Tactical destroyers are some of the fastest vessels around; highly advanced, seductively lethal in the right hands. He broke hard off my starboard, and started pouring on the transversal in an attempt to kite me off the main group. Having none of that, I burned down into the bubbles to see if he would give chase. My Crow couldn't kill him alone, but keeping him busy trying to kill me would make him a better target for the rest of my wing. He took the bait, came about and ran for me again, closed fast and broke a tight orbit, autocannons eating into my shields as my rockets ate into his. At a distance, the intertwining of our ships became a lazy waltz, our radial velocity zeroing out rhythmically as we fought, gradually pulling him into optimal range for our subcapitals. I called for fire.

One, two, three; shield. One, two, three; armor. One, two, three; dead.

Dumping the remaining charges into my shield booster, I pulled back into the blob in search of the remaining interdictors. To my surprise and relief, I found none on my overview. We'd broken their tackle while I was busy with the destroyer, and the last of the bubbles were starting to come down. Artillery rounds and sentry fire streaked into empty space as the carriers and dreadnoughts slipped away into the darkness.
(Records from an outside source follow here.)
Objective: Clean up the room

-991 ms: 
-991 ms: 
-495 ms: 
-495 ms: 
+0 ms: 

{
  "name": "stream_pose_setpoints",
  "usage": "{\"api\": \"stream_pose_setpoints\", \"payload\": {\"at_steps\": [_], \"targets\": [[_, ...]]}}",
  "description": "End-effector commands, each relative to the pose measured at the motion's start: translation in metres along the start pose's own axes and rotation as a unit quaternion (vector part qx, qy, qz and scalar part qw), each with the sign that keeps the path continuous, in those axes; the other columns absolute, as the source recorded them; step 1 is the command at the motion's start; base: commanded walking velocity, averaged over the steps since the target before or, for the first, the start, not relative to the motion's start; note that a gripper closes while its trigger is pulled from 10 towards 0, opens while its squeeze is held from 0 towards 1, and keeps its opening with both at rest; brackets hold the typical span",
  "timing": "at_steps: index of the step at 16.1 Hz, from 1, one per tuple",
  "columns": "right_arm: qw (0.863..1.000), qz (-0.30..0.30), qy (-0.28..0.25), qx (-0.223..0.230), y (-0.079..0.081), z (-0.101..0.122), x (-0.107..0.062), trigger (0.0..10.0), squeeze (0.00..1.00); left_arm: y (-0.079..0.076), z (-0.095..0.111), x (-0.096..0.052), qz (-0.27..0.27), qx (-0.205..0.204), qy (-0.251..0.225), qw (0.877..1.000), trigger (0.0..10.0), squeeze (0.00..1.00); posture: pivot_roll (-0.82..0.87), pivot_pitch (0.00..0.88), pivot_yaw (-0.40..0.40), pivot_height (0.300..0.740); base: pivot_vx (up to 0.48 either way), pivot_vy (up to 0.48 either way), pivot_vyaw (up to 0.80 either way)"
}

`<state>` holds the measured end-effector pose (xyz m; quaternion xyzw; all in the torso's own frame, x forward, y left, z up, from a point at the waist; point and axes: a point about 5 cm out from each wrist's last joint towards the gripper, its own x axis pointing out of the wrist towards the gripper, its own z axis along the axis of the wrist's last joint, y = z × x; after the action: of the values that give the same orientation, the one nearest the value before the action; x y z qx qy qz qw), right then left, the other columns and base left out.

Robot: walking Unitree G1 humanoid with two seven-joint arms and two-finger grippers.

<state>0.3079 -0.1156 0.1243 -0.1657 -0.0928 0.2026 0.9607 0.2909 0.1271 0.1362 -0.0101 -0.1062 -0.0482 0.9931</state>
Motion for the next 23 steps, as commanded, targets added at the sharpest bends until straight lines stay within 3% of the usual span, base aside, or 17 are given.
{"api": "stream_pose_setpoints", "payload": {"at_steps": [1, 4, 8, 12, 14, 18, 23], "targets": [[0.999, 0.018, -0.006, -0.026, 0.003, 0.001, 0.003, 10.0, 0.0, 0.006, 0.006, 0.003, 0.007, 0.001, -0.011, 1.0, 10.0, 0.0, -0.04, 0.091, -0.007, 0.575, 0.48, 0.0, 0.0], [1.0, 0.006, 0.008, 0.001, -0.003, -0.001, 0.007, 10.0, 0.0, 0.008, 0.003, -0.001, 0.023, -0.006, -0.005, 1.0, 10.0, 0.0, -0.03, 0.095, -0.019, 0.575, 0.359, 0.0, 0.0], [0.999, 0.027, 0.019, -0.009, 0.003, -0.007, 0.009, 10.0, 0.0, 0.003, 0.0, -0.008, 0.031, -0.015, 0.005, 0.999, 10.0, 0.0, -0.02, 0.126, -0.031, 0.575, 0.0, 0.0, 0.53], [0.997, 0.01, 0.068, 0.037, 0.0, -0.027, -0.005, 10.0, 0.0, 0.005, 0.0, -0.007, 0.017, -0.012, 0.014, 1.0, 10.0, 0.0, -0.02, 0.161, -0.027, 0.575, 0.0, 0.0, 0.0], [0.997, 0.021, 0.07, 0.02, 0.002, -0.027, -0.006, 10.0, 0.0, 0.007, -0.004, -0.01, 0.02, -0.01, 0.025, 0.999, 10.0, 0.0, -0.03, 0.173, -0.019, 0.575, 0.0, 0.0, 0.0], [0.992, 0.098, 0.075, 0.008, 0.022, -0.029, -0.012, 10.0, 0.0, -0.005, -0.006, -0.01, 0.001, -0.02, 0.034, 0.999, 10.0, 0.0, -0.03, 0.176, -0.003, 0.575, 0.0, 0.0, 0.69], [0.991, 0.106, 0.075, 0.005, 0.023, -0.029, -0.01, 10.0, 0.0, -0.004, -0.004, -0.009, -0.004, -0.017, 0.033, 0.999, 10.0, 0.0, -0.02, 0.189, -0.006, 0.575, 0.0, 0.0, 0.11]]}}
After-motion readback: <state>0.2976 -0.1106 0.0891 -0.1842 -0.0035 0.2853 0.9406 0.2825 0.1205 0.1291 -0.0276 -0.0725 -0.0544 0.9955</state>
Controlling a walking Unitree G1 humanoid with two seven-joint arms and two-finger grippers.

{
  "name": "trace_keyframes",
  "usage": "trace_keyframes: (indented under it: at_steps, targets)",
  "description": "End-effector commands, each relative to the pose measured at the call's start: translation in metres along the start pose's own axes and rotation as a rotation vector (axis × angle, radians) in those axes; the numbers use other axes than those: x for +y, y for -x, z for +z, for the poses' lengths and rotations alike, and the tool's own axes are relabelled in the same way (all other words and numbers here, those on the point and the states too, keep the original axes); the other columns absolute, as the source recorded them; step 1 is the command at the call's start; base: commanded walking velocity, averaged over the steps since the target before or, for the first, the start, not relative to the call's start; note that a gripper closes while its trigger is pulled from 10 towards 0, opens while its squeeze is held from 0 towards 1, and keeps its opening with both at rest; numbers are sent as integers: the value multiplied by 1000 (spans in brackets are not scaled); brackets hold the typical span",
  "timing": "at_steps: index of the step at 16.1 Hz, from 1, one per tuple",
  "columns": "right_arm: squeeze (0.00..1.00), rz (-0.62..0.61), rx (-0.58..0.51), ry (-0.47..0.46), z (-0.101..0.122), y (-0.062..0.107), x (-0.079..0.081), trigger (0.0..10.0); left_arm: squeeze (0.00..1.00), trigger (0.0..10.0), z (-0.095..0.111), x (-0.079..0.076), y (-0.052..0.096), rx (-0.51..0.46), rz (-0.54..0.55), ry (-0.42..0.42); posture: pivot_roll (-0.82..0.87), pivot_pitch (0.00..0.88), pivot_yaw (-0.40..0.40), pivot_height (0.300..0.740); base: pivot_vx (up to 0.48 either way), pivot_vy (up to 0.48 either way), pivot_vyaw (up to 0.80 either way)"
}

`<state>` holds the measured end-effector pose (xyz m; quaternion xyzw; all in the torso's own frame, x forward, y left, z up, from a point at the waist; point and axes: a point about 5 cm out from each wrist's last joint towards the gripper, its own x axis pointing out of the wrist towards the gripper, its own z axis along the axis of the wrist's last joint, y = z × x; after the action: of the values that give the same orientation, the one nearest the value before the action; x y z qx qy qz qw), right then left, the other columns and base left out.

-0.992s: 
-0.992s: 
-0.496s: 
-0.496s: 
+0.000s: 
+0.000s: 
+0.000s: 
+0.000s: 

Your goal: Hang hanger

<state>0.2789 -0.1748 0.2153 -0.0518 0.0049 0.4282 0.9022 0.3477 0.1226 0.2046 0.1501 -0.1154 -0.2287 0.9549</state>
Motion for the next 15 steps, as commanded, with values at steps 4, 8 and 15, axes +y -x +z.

The fleet commander, voice laced with adrenaline and pride, declared victory with the order:

"Return to base, return to base. I repeat, RTB. Let 'em go home hungry!"

A triumphant cry again broke out across the comm as the fleet moved to disengage, this time with not a word from the commander to quiet it. I pulled out to two hundred clicks of the starbase remains to keep eyes on the field until the last ship was safely away, then I left the enemy with their defeat. We'd sprung their trap, denied them their prize, destroyed their tower while trading only a handful of losses in the doing so.

A battle well fought, a victory well won.

gf

This is Gunner Stahl, captain of the Murder of One, signing off.